RECORDED DATA —
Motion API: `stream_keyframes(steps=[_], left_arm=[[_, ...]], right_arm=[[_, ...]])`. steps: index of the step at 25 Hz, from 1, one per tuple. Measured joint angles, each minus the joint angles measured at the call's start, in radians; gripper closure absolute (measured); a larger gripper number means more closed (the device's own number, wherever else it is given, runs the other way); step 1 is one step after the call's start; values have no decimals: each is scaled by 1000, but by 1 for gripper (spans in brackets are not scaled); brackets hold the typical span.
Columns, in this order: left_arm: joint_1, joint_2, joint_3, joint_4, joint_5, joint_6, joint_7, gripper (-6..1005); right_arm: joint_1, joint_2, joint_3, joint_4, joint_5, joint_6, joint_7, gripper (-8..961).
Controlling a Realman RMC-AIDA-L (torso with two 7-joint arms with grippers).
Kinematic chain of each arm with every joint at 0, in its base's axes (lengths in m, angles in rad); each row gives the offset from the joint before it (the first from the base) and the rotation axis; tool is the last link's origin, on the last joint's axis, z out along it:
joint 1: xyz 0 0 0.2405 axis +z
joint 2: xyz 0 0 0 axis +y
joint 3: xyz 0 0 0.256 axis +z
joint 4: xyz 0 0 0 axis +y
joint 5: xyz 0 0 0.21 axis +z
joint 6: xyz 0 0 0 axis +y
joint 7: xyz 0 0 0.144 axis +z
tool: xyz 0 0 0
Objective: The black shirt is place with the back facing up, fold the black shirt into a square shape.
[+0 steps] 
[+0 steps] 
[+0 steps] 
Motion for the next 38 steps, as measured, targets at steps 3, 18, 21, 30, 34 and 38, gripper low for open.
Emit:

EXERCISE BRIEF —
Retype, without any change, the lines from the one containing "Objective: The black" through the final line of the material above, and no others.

RESPONSE TO THIS TASK —
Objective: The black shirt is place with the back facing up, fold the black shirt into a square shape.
[+0 steps] 
[+0 steps] 
[+0 steps] 
Motion for the next 38 steps, as measured, targets at steps 3, 18, 21, 30, 34 and 38, gripper low for open.
Emit:

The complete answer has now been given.